▶ [Exercise description] Go over the material below and report every line that contains the word "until".

▶ [Records to process]

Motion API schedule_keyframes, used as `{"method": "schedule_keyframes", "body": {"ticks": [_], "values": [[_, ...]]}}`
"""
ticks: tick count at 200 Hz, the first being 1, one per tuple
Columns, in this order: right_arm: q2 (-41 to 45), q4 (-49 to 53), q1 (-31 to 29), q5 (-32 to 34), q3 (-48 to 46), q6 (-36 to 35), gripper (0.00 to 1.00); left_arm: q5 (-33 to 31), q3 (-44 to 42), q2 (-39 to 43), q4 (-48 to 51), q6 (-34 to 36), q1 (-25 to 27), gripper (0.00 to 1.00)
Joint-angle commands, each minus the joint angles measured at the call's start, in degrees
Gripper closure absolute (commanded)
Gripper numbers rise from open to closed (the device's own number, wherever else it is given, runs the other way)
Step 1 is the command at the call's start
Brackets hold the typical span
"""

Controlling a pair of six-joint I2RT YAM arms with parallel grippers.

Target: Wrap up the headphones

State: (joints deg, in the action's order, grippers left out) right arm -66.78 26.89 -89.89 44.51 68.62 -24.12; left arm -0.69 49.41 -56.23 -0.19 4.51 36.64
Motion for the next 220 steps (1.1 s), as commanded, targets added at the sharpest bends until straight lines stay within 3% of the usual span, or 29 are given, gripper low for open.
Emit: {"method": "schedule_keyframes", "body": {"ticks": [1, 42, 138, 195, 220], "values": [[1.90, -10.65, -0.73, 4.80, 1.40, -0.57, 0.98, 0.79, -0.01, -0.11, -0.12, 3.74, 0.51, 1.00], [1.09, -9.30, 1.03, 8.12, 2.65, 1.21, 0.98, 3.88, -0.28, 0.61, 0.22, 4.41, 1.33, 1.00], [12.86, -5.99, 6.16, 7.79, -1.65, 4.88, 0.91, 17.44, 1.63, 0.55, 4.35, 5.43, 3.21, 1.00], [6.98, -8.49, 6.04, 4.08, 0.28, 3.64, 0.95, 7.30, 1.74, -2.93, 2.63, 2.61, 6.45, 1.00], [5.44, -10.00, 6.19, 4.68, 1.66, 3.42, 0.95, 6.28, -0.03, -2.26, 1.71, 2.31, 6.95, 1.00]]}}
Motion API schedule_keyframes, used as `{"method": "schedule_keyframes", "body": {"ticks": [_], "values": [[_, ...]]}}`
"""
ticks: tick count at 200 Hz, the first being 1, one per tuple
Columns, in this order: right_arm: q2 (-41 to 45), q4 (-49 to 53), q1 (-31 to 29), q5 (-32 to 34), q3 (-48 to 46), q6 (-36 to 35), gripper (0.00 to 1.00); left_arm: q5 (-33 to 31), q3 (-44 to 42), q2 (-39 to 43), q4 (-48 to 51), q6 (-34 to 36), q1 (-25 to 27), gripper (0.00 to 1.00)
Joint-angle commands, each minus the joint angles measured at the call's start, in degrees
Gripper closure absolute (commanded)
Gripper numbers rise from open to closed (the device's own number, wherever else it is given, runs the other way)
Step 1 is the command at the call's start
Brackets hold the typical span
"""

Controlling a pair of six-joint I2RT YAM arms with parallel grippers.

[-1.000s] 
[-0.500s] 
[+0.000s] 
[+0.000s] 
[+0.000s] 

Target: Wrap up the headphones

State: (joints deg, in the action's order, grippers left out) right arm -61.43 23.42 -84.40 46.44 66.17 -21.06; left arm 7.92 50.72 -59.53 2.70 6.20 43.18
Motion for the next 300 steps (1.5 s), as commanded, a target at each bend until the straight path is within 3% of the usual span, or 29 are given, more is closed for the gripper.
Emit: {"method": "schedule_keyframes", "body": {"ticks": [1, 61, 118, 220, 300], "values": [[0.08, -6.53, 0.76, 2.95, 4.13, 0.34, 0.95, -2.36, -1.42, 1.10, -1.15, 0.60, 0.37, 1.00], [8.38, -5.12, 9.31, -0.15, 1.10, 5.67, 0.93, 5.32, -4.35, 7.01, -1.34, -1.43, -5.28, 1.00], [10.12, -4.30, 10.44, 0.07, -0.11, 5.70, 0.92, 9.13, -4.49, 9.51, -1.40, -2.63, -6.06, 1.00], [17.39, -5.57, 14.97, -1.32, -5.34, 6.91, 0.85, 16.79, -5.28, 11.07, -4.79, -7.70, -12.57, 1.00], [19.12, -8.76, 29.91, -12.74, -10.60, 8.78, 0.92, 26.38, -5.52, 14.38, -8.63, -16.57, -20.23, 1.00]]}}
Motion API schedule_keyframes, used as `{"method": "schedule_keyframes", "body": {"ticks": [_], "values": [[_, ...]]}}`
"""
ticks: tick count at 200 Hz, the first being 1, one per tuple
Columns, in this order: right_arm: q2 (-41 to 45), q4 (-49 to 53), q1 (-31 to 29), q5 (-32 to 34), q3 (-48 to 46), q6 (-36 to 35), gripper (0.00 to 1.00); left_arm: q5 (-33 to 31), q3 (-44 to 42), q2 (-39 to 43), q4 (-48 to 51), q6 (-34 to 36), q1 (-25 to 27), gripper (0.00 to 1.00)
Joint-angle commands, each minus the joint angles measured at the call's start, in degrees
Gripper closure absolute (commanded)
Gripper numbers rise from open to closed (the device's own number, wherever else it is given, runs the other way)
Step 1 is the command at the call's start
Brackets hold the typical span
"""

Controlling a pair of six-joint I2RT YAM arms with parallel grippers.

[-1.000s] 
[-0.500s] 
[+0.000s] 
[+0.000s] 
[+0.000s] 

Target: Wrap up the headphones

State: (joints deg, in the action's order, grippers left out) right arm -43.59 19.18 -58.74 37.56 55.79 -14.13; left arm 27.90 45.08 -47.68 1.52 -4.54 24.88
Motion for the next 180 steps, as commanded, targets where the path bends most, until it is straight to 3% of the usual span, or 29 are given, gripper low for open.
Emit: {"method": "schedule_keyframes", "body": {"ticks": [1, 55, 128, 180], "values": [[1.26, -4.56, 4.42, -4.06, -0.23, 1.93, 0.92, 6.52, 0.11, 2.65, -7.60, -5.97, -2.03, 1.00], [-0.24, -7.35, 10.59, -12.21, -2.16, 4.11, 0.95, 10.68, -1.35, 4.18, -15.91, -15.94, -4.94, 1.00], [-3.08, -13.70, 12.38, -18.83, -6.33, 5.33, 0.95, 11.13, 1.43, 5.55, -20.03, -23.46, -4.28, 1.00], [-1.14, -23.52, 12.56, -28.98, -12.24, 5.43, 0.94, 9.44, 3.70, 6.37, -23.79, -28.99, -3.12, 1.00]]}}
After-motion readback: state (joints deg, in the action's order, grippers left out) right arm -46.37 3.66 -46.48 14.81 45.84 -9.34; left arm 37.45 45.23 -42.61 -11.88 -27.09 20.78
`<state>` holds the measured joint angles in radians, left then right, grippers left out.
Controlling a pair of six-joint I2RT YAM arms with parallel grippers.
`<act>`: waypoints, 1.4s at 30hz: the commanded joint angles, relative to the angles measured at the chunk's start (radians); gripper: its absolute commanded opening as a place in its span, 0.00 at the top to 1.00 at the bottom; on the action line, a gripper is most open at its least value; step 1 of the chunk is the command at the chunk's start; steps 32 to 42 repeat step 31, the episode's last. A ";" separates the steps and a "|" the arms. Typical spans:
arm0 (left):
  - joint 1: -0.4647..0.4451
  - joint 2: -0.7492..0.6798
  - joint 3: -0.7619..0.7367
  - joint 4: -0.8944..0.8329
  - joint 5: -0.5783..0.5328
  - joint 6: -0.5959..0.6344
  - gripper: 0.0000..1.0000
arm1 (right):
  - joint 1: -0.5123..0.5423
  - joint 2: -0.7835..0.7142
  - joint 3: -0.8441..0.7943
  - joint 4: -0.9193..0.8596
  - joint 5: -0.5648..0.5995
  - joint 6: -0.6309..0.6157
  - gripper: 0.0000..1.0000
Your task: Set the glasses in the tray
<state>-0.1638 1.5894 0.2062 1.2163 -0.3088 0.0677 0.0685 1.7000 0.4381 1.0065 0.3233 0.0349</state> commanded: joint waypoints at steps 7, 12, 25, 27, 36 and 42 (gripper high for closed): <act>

▶ [Solution below]
Motion for the next 220 steps (1.1 s), as commanded, targets added at the sharpest bends until straight lines stay within 3% of the usual span, or 29 are given, gripper low for open.
Motion for the next 300 steps (1.5 s), as commanded, a target at each bend until the straight path is within 3% of the usual span, or 29 are given, more is closed for the gripper.
Motion for the next 180 steps, as commanded, targets where the path bends most, until it is straight to 3% of the usual span, or 29 are given, gripper low for open.

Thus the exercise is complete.